The point you're laboring is that there's no way to prove this technology isn't operated/controlled by a handful of people. You claim that because DASH's distribution is unverifiable, it's fatally flawed as a 'cryptosystem'.
For this argument to have any substance, you should demonstrate how competing coins solve the relationship between node/coin distribution & centralization. Bitcoin for example has massive mining centralization and millions of coins held by Satoshi / persons unknown. All PoW coins face mining centralization issues at scale. Monero has a massive whale in Risto who could manipulate/trash the market at any time and arguably kill the coin. Monero's core team could arguably kill the coin if they wanted to. As for governance, explain how DASH's blockchain governance is inferior to other coins where decisions either don't get made (Bitcoin) or there are just a few individuals pulling the strings (Monero).
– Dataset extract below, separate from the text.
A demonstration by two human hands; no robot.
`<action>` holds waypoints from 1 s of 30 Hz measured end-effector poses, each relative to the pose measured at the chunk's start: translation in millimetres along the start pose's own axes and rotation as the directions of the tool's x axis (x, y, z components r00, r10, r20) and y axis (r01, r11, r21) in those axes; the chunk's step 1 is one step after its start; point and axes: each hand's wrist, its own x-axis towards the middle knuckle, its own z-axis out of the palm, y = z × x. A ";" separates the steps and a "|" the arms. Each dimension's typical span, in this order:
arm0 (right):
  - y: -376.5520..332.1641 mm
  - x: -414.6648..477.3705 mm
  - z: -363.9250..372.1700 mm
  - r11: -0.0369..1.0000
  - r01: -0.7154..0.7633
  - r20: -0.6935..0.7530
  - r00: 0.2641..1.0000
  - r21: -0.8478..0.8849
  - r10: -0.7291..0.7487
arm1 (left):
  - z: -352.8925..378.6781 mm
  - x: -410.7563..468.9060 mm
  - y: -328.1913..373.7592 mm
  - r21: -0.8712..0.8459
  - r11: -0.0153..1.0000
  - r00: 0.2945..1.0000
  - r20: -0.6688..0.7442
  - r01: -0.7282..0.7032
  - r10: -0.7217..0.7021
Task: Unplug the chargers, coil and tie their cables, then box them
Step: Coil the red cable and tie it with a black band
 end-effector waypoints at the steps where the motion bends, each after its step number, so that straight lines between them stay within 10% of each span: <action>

Basically, make some reasonable, specific arguments instead of just bleating on about the instamine.
What the Bitcoin, Monero and other well designed coins do is allow you to see the centralization as verifiable data, that's the difference that matters. As I pointed out in my second post.
1. a centralized currency can and will be controlled by a set of people
So like 7 pool operators for instance?
The point is that you can see it for yourself and make your decision based on data rather than hype. Put another way: do you want the kinda-cute puppy that you can see, or the one in a lock-box that the salesman swears is "the best dog ever and has never bitten anyone"? Now your claim that Risto can destroy the coin by dumping, ect, is conjecture on your part, conjecture I don't agree with, but if he could acquire coins by accruing them through nodes and having voting power through those nodes, I'd agree--in Monero and Bitcoin the governance is done by the miners and miners have a verifiable percentage of power through mining pools. Dash created a new and worse problem by their solution, so not exactly apples to apples. But if you want to argue about mining centralization, there are threads (populated by many members of the Monero and Bitcoin community) for that. This isn't a dash versus xmr or btc thread. It is a thread about dash's failure to make distribution of power a readily available data set that anyone can objectively observe and make fair and honest assessments.
*Also, if something like an algorithm that sells/buys chosen coins based on their centralization levels came into use, then there is no reliable data set I can use to determine a dash percentage, so this type of second tier way to combat mining centralization is useless with dash--though this a second level argument and really doesn't keep with what this thread is about.